# EXERCISE DETAILS
Restate word for word the lines that run from the one containing "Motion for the" to the last line of the data, both ends included.

+ + + + + + +

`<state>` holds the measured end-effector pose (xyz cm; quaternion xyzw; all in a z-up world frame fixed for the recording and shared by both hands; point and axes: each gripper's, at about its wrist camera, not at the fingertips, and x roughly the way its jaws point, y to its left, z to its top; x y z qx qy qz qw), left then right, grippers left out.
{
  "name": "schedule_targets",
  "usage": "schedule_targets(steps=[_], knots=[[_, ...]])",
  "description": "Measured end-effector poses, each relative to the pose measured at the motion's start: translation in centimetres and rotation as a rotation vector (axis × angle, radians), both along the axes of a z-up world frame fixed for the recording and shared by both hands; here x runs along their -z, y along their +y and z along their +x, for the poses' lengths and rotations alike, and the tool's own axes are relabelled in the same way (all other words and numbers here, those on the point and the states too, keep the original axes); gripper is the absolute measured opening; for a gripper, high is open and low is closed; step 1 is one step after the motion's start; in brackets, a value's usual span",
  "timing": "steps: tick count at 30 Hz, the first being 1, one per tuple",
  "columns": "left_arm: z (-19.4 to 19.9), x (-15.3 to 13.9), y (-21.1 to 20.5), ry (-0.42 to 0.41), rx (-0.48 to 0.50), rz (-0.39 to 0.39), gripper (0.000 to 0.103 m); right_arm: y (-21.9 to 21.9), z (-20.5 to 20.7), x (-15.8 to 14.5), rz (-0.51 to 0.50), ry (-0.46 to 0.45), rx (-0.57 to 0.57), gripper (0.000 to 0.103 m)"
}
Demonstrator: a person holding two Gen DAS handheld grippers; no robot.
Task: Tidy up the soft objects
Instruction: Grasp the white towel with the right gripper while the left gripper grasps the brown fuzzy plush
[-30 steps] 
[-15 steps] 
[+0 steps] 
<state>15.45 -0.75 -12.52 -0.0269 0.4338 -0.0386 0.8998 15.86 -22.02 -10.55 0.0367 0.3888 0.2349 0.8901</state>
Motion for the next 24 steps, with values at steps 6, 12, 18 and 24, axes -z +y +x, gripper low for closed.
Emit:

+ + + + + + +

# REPLY
Motion for the next 24 steps, with values at steps 6, 12, 18 and 24, axes -z +y +x, gripper low for closed.
Emit:

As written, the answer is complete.